*Your instructions*: In the listing below, locate the line that contains "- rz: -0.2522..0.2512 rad" and the line that contains "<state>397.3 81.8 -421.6". Restate word for word those two lines and every line between them, and nothing else.

*** Provided records ***

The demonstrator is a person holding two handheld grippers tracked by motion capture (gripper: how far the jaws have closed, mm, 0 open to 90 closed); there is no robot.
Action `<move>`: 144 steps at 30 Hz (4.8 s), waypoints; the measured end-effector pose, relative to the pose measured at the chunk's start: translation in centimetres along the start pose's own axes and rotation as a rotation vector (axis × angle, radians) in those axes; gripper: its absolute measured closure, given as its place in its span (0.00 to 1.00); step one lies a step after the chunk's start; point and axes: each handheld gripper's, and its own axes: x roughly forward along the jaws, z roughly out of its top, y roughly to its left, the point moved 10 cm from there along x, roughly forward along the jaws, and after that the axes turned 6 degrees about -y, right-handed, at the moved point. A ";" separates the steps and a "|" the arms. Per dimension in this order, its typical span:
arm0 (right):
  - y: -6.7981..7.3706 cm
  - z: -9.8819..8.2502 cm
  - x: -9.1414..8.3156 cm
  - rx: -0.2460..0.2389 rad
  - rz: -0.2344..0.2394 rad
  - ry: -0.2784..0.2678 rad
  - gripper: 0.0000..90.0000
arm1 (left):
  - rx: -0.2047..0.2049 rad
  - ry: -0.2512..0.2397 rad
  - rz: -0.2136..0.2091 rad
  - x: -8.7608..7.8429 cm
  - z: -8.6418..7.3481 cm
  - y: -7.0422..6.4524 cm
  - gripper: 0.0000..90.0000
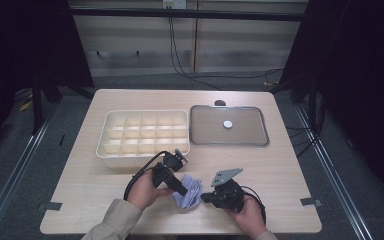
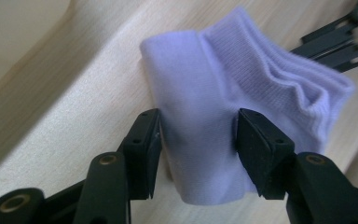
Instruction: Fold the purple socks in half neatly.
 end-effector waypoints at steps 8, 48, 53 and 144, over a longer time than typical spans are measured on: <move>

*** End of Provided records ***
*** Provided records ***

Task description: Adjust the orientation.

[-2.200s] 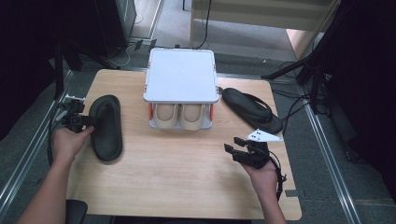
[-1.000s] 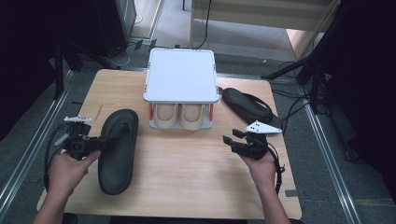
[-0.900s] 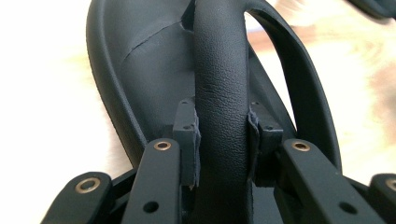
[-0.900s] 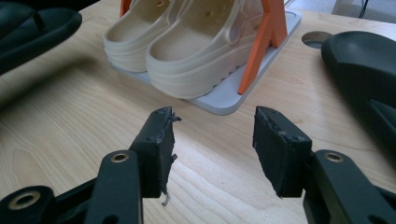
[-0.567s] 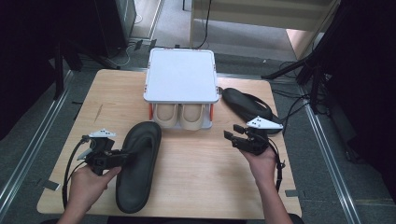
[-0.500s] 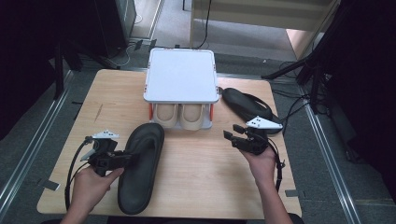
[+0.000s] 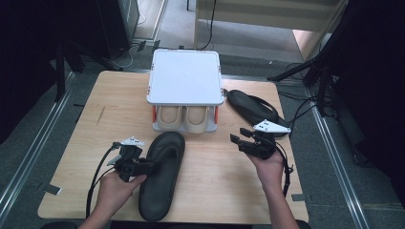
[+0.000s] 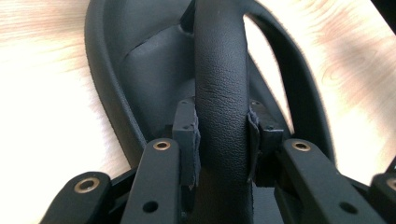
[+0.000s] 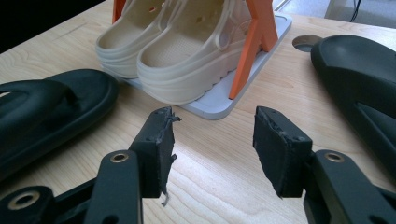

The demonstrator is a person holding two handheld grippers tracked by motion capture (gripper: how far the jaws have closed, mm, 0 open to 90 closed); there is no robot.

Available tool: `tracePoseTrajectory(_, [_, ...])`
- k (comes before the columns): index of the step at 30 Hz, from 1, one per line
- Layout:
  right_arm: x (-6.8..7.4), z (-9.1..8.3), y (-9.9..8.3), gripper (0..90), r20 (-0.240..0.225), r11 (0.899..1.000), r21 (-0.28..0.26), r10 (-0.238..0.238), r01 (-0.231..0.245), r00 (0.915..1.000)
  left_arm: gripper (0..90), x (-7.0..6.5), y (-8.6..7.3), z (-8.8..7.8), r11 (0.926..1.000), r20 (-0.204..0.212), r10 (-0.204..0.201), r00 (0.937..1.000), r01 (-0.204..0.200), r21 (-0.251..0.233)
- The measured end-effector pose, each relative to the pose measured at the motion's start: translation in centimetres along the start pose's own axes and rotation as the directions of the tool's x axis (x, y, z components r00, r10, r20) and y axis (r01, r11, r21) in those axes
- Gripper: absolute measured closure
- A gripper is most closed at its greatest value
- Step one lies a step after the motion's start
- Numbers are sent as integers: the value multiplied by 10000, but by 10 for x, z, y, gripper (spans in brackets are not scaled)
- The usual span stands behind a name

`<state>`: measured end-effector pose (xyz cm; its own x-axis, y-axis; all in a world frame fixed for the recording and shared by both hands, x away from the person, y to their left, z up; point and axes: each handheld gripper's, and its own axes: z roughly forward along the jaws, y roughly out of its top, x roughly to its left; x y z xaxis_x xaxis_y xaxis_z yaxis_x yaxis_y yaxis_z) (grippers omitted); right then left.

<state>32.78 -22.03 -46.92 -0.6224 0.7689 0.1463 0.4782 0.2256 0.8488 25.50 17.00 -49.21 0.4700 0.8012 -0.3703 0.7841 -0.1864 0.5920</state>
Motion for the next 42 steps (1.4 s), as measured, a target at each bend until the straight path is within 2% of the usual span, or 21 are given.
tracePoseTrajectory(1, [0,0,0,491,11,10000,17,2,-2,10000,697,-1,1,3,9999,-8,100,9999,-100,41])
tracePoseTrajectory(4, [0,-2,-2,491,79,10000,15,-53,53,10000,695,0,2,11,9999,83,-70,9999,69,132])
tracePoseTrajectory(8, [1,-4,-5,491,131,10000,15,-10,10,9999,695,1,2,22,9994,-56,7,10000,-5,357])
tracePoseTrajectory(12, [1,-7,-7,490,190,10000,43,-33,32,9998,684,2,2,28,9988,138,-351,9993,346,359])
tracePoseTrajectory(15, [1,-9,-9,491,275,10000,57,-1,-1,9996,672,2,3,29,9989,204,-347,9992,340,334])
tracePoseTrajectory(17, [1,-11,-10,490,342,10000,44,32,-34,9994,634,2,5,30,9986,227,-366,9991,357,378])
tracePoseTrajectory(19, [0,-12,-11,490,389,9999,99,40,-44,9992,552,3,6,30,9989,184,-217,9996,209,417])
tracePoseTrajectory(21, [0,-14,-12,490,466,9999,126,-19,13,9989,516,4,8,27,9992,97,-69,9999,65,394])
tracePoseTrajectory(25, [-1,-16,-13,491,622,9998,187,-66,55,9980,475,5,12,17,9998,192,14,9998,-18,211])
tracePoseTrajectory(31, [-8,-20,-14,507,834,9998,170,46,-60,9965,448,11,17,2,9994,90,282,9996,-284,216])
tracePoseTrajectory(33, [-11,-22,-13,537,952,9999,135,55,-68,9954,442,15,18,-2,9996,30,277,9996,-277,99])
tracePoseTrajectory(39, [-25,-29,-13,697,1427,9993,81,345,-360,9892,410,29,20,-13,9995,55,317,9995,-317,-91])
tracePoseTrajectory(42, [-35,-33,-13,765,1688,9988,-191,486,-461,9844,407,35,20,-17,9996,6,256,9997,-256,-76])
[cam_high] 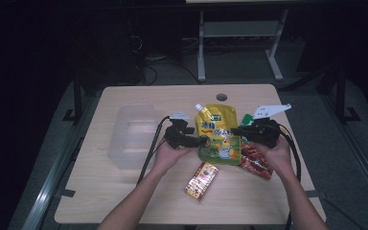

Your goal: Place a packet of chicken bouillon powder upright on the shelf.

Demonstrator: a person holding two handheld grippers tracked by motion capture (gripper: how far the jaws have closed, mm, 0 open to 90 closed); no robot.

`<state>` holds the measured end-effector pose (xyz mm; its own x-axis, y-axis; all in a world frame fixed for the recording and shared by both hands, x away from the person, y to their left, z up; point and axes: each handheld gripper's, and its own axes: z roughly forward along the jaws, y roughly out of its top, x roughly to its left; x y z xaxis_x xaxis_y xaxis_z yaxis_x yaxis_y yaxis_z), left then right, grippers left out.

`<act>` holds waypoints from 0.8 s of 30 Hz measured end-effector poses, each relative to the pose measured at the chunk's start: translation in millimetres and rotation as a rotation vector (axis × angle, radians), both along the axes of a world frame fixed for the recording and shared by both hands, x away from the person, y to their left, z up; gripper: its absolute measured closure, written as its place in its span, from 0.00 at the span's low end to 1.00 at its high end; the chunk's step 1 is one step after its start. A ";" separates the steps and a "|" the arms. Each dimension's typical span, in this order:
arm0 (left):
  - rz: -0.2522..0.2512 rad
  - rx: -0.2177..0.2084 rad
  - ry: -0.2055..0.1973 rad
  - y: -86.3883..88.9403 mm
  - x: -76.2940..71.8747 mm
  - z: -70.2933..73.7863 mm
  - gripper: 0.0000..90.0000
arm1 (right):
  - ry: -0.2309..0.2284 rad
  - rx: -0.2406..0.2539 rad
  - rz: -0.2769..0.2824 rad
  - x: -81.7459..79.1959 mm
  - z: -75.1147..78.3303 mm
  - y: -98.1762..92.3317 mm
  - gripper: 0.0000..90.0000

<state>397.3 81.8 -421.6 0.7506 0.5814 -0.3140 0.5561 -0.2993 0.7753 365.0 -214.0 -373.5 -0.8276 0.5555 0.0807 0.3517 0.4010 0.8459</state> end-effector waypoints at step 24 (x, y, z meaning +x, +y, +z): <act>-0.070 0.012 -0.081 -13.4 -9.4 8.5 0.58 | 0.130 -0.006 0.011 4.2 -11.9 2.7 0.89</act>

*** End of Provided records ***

*Task response*:
  - rz: -0.2522..0.2512 rad
  - rx: -0.2177..0.2084 rad
  - ry: -0.2055..0.1973 rad
  - y: -86.3883..88.9403 mm
  - x: -76.2940..71.8747 mm
  - z: -70.2933..73.7863 mm
  - gripper: 0.0000..90.0000
arm1 (right):
  - ry: -0.2309..0.2284 rad
  - rx: -0.2406..0.2539 rad
  - rz: -0.2769..0.2824 rad
  - x: -81.7459..79.1959 mm
  - z: -75.1147..78.3303 mm
  - y: -98.1762..92.3317 mm
  - gripper: 0.0000..90.0000

<state>397.3 81.8 -421.6 0.7506 0.5814 -0.3140 0.5561 -0.2993 0.7753 365.0 -214.0 -373.5 -0.8276 0.5555 0.0807 0.3517 0.4010 0.8459</state> end-effector waypoints at step 24 (x, y, z meaning +x, +y, +z): <act>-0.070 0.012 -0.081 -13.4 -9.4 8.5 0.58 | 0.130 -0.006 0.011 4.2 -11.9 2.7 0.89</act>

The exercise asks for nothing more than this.